* PROMPT
In the material below, the required lines run from the one containing "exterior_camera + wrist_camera" through the one containing "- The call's". Copy those lines exactly, ends included, and nothing else.
Segment Start: TASK DATA
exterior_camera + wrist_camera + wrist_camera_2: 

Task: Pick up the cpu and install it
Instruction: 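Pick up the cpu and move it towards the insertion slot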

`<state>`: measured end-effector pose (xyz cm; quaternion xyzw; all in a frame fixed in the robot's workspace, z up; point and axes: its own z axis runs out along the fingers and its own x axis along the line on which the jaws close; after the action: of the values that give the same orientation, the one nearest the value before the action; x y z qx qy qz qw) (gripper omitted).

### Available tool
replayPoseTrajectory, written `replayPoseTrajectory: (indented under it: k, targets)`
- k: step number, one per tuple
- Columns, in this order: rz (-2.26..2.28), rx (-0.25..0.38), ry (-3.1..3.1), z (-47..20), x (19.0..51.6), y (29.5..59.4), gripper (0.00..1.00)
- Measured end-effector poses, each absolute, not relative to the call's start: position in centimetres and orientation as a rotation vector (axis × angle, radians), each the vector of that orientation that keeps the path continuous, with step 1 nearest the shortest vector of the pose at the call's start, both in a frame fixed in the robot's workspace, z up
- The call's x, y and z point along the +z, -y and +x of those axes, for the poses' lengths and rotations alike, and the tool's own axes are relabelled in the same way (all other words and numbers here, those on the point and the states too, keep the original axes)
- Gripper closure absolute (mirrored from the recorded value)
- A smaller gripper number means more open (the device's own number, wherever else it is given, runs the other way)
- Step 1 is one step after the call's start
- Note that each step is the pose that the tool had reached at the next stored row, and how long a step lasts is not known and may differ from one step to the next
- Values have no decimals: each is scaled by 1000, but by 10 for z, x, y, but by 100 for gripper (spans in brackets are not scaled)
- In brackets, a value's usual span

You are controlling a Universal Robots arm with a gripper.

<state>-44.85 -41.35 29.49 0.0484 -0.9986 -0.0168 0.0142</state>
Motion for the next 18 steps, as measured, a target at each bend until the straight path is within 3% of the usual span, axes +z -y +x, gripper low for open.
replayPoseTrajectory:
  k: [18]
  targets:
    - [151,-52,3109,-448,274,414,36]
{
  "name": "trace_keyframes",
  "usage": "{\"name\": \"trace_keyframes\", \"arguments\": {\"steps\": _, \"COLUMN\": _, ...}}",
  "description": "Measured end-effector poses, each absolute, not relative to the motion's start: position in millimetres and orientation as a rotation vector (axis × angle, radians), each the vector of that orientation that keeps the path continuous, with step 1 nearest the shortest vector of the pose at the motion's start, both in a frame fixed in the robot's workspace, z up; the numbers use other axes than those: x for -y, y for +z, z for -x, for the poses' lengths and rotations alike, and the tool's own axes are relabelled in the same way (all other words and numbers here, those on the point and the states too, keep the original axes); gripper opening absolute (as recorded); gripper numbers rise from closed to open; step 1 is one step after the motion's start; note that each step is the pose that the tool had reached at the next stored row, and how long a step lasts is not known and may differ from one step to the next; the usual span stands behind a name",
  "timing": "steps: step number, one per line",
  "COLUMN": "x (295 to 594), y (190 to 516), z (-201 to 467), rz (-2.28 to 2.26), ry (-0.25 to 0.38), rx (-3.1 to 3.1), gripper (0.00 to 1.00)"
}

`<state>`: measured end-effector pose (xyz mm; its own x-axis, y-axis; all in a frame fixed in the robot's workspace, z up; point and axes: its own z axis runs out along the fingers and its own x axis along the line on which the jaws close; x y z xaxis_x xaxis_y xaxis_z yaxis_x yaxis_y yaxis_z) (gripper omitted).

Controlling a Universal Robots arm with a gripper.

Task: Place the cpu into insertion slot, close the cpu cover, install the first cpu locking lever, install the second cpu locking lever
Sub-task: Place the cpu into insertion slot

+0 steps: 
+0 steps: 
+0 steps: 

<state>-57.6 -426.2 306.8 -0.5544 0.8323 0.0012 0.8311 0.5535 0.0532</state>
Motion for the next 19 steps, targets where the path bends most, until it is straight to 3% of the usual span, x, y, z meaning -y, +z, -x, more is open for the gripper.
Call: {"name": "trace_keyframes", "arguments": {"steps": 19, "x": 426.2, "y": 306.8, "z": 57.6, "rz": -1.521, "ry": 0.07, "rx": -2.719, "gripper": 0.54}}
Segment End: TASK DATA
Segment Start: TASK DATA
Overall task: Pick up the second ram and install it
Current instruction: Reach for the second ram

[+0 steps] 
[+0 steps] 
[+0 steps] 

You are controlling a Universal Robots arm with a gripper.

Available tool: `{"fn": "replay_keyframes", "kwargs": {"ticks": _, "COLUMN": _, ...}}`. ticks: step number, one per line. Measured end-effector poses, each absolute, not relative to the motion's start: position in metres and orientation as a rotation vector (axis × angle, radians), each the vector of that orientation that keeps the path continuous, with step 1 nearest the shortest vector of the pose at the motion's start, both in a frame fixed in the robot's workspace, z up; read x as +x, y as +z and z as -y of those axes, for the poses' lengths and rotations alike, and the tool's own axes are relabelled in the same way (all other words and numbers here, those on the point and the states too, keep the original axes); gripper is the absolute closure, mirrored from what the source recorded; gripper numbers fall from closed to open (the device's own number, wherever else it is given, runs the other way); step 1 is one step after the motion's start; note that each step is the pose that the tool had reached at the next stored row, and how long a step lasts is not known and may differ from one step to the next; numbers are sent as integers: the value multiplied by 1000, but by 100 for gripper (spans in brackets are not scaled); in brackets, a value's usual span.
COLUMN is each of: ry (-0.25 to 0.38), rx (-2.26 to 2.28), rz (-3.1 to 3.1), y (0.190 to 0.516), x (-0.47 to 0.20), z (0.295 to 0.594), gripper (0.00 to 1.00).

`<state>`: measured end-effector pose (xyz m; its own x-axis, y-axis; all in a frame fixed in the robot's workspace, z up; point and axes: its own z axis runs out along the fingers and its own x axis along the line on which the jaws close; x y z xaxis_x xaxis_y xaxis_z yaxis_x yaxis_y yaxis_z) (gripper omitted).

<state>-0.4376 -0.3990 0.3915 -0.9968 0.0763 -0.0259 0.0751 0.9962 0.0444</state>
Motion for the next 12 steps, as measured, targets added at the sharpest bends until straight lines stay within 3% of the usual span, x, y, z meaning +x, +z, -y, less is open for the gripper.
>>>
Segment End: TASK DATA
* RESPONSE TO THIS EXERCISE
exterior_camera + wrist_camera + wrist_camera_2: 

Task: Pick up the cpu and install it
Instruction: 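Pick up the cpu and move it towards the insertion slot
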
`<state>`: measured end-effector pose (xyz cm; quaternion xyzw; all in a frame fixed in the robot's workspace, z up; point and axes: its own z axis runs out along the fingers and its own x axis along the line on which the jaws close; after the action: of the values that give the same orientation, the one nearest the value before the action; x y z qx qy qz qw) (gripper omitted).

### Available tool
replayPoseTrajectory, written `replayPoseTrajectory: (indented under it: k, targets)`
- k: step number, one per tuple
- Columns, in this order: rz (-2.26..2.28), rx (-0.25..0.38), ry (-3.1..3.1), z (-47..20), x (19.0..51.6), y (29.5..59.4), gripper (0.00..1.00)
- Measured end-effector poses, each absolute, not relative to the call's start: position in centimetres and orientation as a rotation vector (axis × angle, radians), each the vector of that orientation that keeps the path continuous, with step 1 nearest the shortest vector of the pose at the call's start, both in a frame fixed in the robot's workspace, z up
- The call's x, y and z point along the +z, -y and +x of those axes, for the poses' lengths and rotations alike, and the tool's own axes are relabelled in the same way (all other words and numbers here, those on the point and the states too, keep the original axes)

Nothing else belongs in this answer.